Jay Jones was convicted of 14 counts of felony breaking and entering. He was sentenced

to prison for each of the offenses with some of the terms to run consecutively and others

concurrently.

          {¶2}   Several errors require us to vacate the sentences. Breaking and entering

is a fifth-degree felony, and the applicable sentencing statute only allows a court to

sentence an offender to prison for a fifth-degree felony in certain narrowly prescribed

circumstances. For two of the offenses, prison was appropriate because Mr. Jones used

a gun in the offenses, but it was not an allowable sentencing option for the other 12

counts.     Further, the trial court failed to make the necessary findings to impose

consecutive sentences and neglected to properly inform Mr. Jones about postrelease

control. We therefore vacate the sentences and remand the case.

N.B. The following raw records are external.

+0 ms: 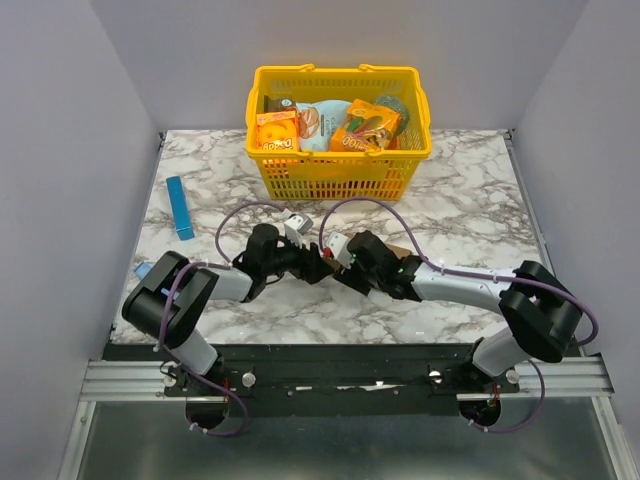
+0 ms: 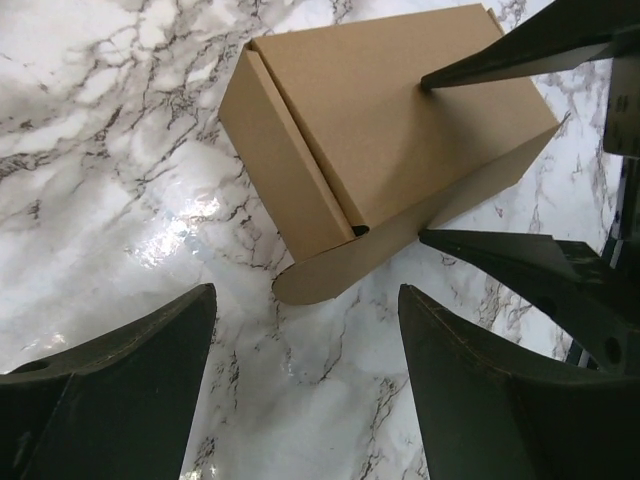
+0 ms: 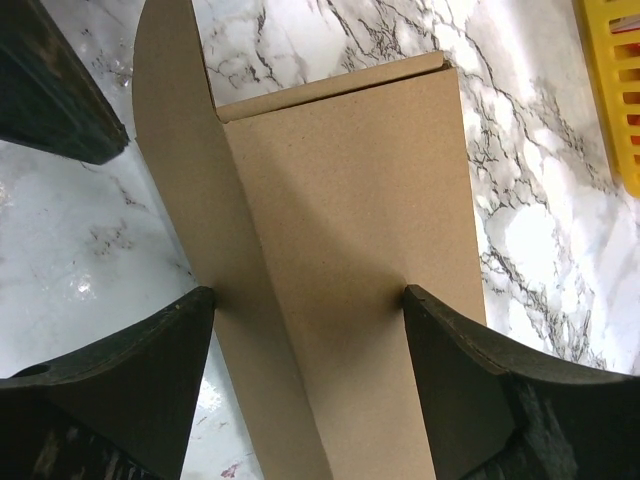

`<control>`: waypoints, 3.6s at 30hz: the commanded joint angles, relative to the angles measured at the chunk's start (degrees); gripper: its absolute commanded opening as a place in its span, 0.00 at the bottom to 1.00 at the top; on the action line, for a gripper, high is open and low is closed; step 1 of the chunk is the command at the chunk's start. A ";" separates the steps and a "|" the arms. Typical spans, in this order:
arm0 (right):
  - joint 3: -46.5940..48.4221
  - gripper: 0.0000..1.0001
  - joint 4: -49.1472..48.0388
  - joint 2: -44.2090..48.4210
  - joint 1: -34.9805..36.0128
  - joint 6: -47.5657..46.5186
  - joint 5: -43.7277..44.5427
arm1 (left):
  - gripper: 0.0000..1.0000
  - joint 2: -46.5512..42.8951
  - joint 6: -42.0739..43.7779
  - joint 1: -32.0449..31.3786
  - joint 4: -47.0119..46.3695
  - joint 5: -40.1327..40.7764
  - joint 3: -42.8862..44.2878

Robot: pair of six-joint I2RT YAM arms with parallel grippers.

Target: Fold the paper box

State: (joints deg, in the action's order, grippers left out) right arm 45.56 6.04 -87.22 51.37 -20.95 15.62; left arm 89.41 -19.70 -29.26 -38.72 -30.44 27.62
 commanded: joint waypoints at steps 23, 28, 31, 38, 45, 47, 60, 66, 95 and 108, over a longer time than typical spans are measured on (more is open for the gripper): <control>-1.00 0.81 3.54 -1.02 0.13 1.09 -3.57 | 0.41 11.93 6.61 -3.35 -6.46 -9.20 6.84; -1.00 0.81 3.54 -1.02 0.13 1.35 -3.49 | 0.45 13.60 7.05 -4.32 -6.46 -8.24 7.63; -0.91 0.81 3.54 -1.02 0.13 1.44 -3.57 | 0.45 14.04 7.49 -5.11 -6.28 -6.05 8.07; -0.74 0.81 3.54 -0.85 0.13 1.79 -4.01 | 0.21 12.55 6.87 -6.87 -10.84 -4.46 6.31; -1.44 0.84 2.75 2.31 0.13 3.72 -4.19 | 0.00 14.57 4.50 -8.54 -14.10 -6.83 7.19; -1.61 0.87 2.83 3.81 0.13 4.51 -4.10 | 0.00 14.92 3.45 -8.54 -16.12 -7.35 6.93; -3.29 0.98 3.45 20.93 0.04 8.73 -5.24 | 0.00 2.36 -2.27 -6.96 -3.31 -4.19 5.61; -2.41 0.98 6.17 22.18 0.04 6.72 -6.04 | 0.00 -4.06 -6.48 -3.88 5.31 -5.42 5.87; -12.96 1.00 -49.46 7.51 5.75 -17.98 -7.34 | 0.00 -24.10 -38.21 15.19 9.54 -16.41 0.68; -5.67 1.00 -48.58 -2.25 5.75 -20.62 -15.00 | 0.00 -24.72 -40.23 17.04 9.37 -19.13 0.86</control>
State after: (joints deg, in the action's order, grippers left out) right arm 36.82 -40.16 -86.43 56.69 -39.72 4.14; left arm 66.15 -58.37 -12.71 -28.05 -46.65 28.77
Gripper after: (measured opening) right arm 0.996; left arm 0.012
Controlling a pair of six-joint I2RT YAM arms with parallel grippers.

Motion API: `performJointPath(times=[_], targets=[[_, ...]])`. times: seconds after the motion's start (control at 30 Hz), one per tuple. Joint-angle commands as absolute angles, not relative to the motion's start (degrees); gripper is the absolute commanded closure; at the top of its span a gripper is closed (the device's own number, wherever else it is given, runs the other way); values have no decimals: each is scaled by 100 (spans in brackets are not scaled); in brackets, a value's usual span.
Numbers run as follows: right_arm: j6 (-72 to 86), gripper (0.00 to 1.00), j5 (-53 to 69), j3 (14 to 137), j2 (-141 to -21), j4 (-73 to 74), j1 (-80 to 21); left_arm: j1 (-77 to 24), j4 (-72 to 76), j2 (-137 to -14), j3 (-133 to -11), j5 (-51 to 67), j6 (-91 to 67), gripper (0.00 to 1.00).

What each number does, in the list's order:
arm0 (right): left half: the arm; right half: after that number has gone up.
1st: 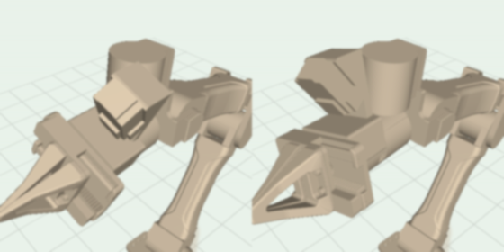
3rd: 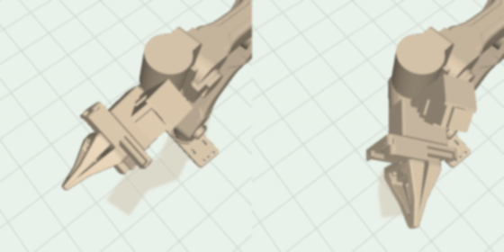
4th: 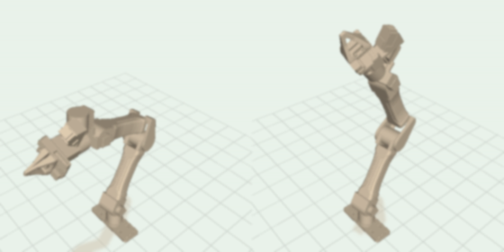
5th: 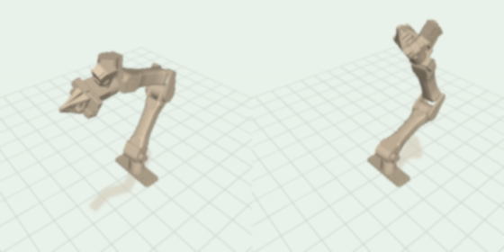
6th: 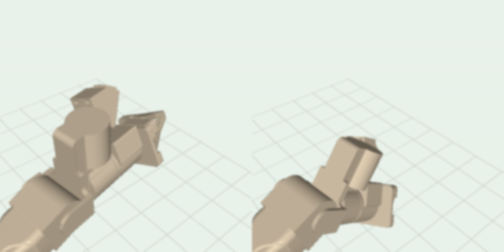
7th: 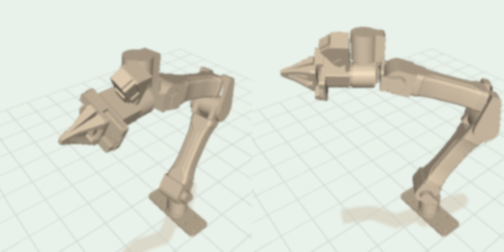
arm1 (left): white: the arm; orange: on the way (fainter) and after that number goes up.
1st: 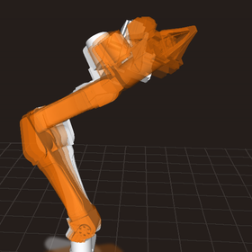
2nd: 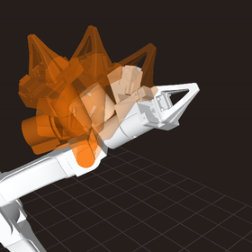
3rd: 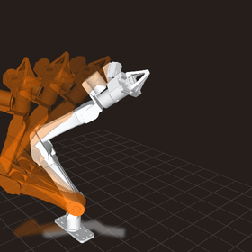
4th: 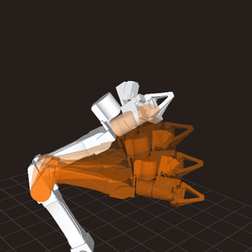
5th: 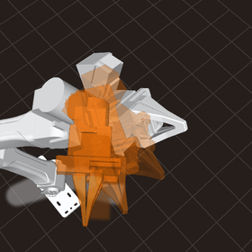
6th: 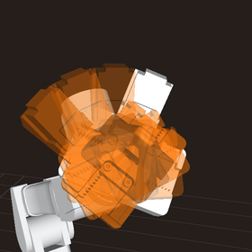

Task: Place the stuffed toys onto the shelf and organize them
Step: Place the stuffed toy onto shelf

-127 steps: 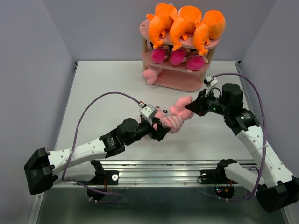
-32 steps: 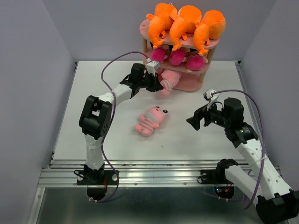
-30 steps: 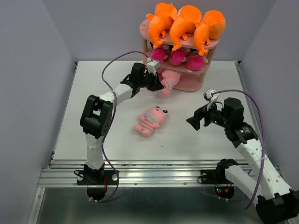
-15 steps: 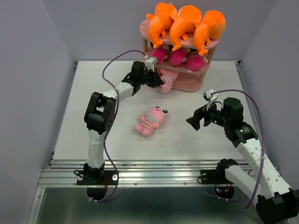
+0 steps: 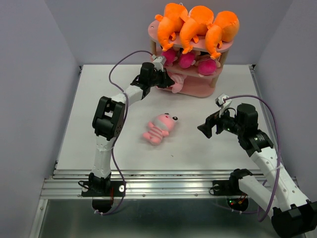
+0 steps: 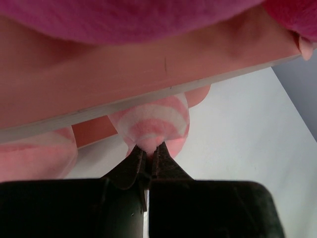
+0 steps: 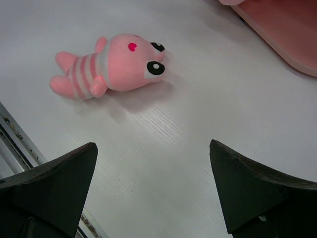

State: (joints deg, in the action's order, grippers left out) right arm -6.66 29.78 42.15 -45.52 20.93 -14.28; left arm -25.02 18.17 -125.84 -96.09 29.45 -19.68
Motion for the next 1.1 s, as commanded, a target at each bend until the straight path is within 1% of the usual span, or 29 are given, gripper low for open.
performJointPath(times=[0.0, 0.47, 0.83, 0.9, 0.97, 1.03, 1.07], targets=[[-756, 0, 2953, 4140, -4491, 1749, -1397, -2470, 2197, -12595, -9958, 2848, -2065, 100], [-765, 0, 2936, 4131, -4465, 1749, -1397, -2461, 2425, -12568, -9721, 2628, -2215, 100], [-773, 0, 2918, 4131, -4456, 1740, -1397, -2452, 2487, -12604, -9774, 2540, -2303, 95], [-773, 0, 2918, 4131, -4456, 1740, -1397, -2461, 2487, -12595, -9738, 2531, -2294, 91], [-782, 0, 2909, 4131, -4447, 1740, -1397, -2461, 2487, -12577, -9695, 2549, -2311, 89], [-782, 0, 2900, 4131, -4439, 1731, -1397, -2461, 2487, -12560, -9659, 2575, -2303, 85], [-782, 0, 2900, 4131, -4438, 1731, -1397, -2452, 2487, -12560, -9642, 2575, -2311, 80]])
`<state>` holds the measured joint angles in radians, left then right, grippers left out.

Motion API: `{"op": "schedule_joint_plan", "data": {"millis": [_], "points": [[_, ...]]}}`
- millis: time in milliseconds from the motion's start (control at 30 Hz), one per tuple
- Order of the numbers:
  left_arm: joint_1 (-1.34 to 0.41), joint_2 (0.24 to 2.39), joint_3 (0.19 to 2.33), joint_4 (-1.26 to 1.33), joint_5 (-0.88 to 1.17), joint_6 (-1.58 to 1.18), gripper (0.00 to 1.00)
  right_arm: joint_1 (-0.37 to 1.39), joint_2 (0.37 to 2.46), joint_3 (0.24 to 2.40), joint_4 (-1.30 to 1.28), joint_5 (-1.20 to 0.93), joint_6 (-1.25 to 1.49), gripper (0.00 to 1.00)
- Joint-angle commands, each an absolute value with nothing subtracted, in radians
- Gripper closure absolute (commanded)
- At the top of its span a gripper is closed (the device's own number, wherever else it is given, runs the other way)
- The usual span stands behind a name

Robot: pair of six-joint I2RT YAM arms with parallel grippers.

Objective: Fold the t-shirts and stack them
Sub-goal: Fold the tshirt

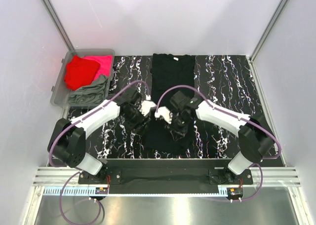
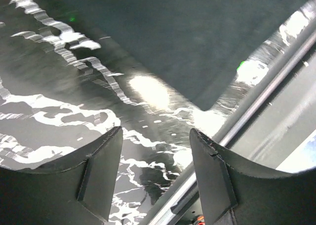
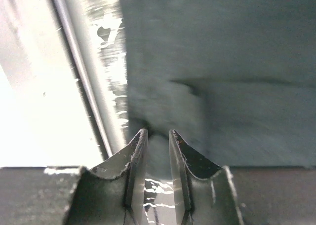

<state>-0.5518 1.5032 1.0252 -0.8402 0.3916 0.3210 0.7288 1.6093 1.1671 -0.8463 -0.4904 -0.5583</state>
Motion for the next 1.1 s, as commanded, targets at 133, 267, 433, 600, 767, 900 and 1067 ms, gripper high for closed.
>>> {"op": "schedule_joint_plan", "data": {"millis": [133, 267, 433, 600, 767, 900, 1067], "points": [[-0.373, 1.428, 1.026, -0.784, 0.463, 0.253, 0.39, 0.807, 1.598, 1.112, -0.789, -0.488, -0.6, 0.69], [-0.281, 1.427, 1.035, -0.784, 0.485, 0.236, 0.38, 0.81, 1.624, 1.092, -0.746, -0.466, -0.588, 0.68], [-0.244, 1.416, 1.042, -0.784, 0.479, 0.242, 0.38, 0.811, 1.66, 1.074, -0.703, -0.443, -0.586, 0.66], [-0.222, 1.414, 1.045, -0.784, 0.474, 0.247, 0.38, 0.81, 1.697, 1.068, -0.667, -0.431, -0.578, 0.64], [-0.204, 1.408, 1.039, -0.785, 0.474, 0.247, 0.38, 0.81, 1.733, 1.065, -0.64, -0.42, -0.583, 0.64], [-0.201, 1.399, 1.031, -0.788, 0.468, 0.255, 0.38, 0.81, 1.753, 1.052, -0.618, -0.408, -0.588, 0.63], [-0.196, 1.39, 1.025, -0.792, 0.46, 0.261, 0.37, 0.81, 1.778, 1.051, -0.603, -0.405, -0.586, 0.64]]}}
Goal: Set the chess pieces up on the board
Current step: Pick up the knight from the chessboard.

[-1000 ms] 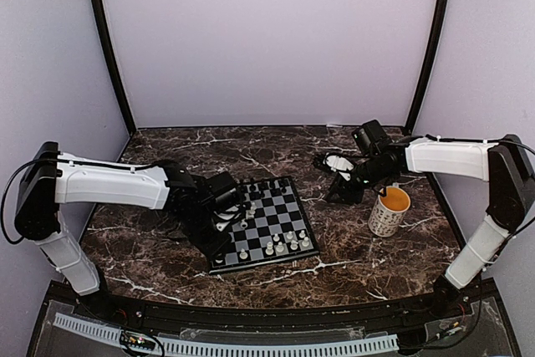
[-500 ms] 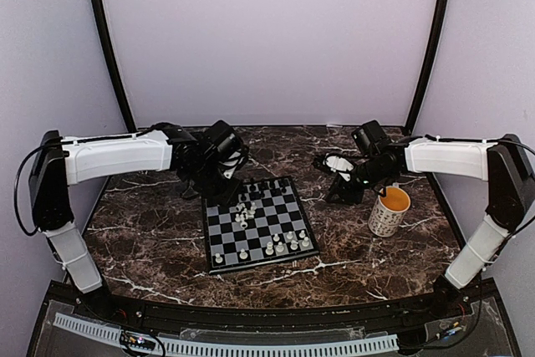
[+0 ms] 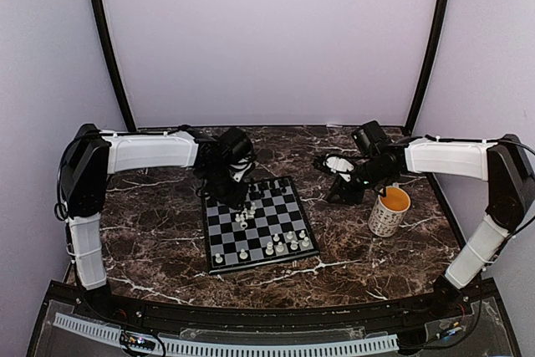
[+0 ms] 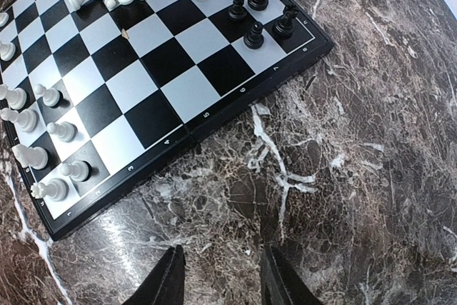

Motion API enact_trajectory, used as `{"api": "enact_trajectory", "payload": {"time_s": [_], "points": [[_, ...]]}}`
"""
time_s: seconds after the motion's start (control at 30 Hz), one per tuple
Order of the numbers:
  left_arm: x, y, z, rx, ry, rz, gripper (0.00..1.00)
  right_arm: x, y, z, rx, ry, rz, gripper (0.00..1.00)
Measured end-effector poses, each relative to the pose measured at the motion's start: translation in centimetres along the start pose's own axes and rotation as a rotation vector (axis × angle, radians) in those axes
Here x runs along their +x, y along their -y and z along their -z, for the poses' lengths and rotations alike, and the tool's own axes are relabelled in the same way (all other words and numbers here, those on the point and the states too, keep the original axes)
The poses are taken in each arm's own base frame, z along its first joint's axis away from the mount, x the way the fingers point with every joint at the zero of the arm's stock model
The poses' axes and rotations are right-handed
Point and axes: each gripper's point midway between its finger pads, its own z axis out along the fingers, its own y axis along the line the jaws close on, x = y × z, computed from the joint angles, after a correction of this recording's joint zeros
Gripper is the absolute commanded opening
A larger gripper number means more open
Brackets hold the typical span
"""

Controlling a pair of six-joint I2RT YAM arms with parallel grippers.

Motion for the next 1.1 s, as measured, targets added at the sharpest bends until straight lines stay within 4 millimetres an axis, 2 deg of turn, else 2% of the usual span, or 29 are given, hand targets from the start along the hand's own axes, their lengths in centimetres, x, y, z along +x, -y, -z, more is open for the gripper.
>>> {"api": "enact_trajectory", "payload": {"time_s": [0.37,0.7,1.1], "points": [[0.1,-0.5,-1.7,-0.014,-0.042,-0.022,0.36,0.1,-0.1,-0.1,-0.003,-0.002,0.003,0.38],[0.1,-0.9,-2.4,-0.017,-0.057,-0.036,0.31,0.2,-0.1,-0.2,-0.005,-0.005,0.001,0.37],[0.2,-0.7,-2.7,0.001,-0.066,-0.053,0.18,0.3,-0.1,-0.3,-0.009,-0.009,0.0,0.37]]}}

                           A Crime Spree and a Sentence

          {¶3}   For two and a half months, Mr. Jones constituted a one-man crime wave

in the city of Springdale. He broke the windows of numerous businesses and stole

money and property. In several instances, he used a gun to shoot out the windows; in

other cases, he employed a hammer.

          {¶4}   Mr. Jones was indicted for 14 counts of felony breaking and entering

(counts 1-14) and two misdemeanor counts of attempted breaking and entering. Two of

the felony counts—counts 13 and 14—included firearm specifications. He entered Alford

pleas to the charges.    In exchange for his pleas, the state dismissed the firearm

specification attached to count 14.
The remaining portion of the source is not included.